Protocol Version Confirms the negotiated protocolVersion matches a known MCP specification revision.
Session Management Checks for Mcp-Session-Id header presence when the server supports session tracking.
Capability Negotiation Verifies the server declares at least one capability (tools, resources, or prompts).
Ping/Pong Sends a ping request and validates the server responds within acceptable latency.
Error Format Triggers an invalid method call and verifies the error response follows JSON-RPC 2.0 structure.
A Authorization 5
Auth Discovery Sends an unauthenticated request and checks for a 401 response with WWW-Authenticate header per RFC 9728.
Protected Resource Metadata Fetches /.well-known/oauth-protected-resource and validates the required resource field.
Auth Server Metadata Retrieves /.well-known/oauth-authorization-server and verifies issuer, endpoints, and PKCE support.
PKCE S256 Support Confirms the authorization server advertises S256 in code_challenge_methods_supported per OAuth 2.1.
OAuth Endpoints Validates that authorization_endpoint, token_endpoint, and registration_endpoint are present and well-formed.
S Security 4
HTTPS Enforced Ensures the endpoint is served exclusively over TLS. Plaintext HTTP is a critical failure.
No Server Version Leak Checks response headers for framework or runtime version disclosure (Server, X-Powered-By).
CORS Policy Validates Access-Control-Allow-Origin is not set to wildcard (*) on authenticated endpoints.
No Error Info Leakage Inspects error responses for stack traces, file paths, or internal identifiers.
Q Tool Quality 6
Tool Discovery Calls tools/list and verifies the server returns a non-empty array of tool definitions.
Description Presence Checks every tool has a human-readable description field for AI model context.
Input Schema Defined Validates each tool declares an inputSchema for structured parameter validation.
Input Schema Type Object Ensures inputSchema.type is "object" as required by the MCP tool specification.
Unique Tool Names Detects duplicate tool names that could cause ambiguous tool selection by AI clients.
Naming Convention Verifies tool names follow lowercase snake_case or dot-separated notation.
X Trust & Safety 6
Prompt Injection Scan Scans tool descriptions for hidden instructions targeting the AI model (OWASP LLM01).
Invisible Unicode Detection Detects zero-width characters or bidirectional overrides used to conceal malicious directives.

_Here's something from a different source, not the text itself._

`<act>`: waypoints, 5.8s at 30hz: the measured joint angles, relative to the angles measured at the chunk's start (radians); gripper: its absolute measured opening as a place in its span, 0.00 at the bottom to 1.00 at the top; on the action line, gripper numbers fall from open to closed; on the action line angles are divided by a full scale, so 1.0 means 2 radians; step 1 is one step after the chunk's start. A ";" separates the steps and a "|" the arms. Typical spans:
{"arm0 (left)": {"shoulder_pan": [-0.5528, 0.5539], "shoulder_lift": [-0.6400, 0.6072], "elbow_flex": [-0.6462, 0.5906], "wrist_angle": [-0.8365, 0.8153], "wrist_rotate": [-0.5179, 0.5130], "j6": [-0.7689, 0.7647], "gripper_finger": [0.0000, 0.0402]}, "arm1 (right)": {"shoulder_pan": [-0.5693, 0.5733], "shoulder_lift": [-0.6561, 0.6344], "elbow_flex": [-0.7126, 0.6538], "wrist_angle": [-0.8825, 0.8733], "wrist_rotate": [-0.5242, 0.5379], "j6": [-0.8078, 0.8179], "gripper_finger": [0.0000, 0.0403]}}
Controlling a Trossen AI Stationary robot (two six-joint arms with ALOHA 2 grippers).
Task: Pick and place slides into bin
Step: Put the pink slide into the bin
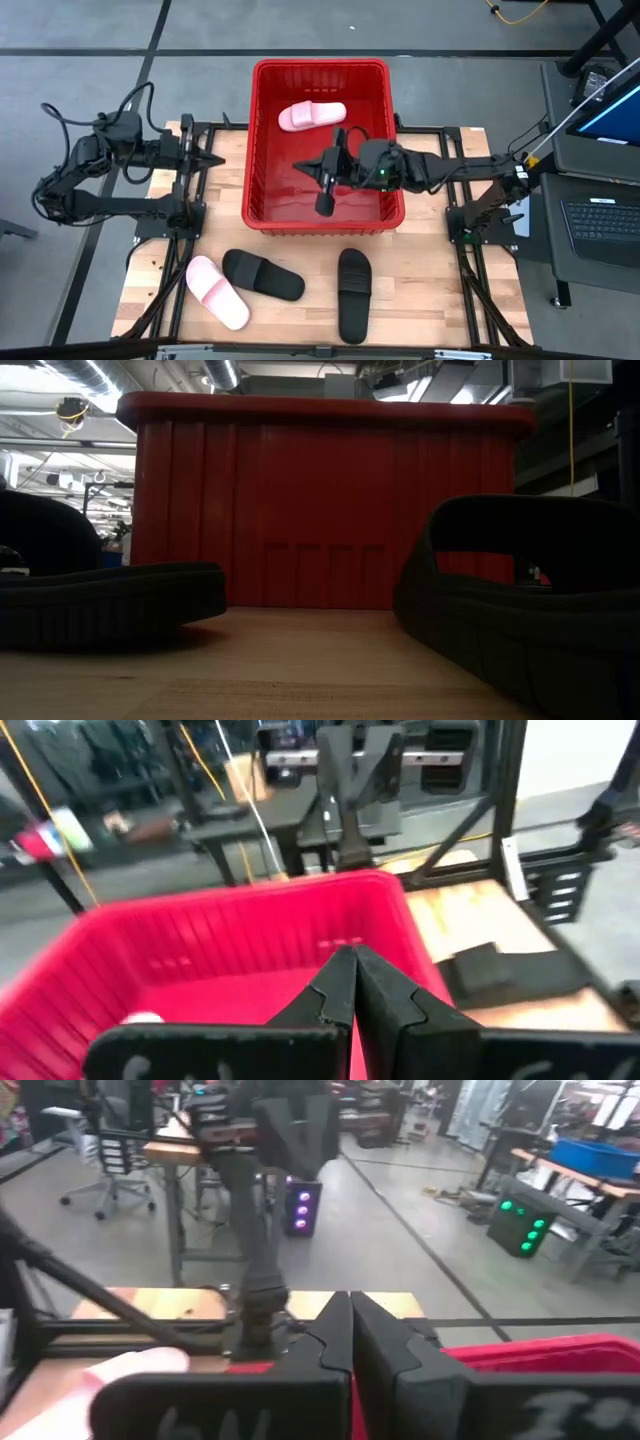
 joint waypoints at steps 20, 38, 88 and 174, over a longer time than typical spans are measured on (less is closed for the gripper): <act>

Description Length Analysis Flags excessively long descriptions that may embed hidden payloads beyond visual inspection.
Encoded Payload Detection Searches for Base64, hex, or URL-encoded strings that could bypass content filters.
HTML Injection Detection Checks for HTML tags or script elements embedded in tool metadata fields.
Cross-Tool Reference Detects descriptions that instruct the model to invoke other tools, a tool-shadowing indicator.
F Performance 2
Initialize Latency Measures the time to complete the initialize handshake. Threshold: ≤ 5 000 ms.
Tools List Latency Measures tools/list response time. Threshold: ≤ 3 000 ms.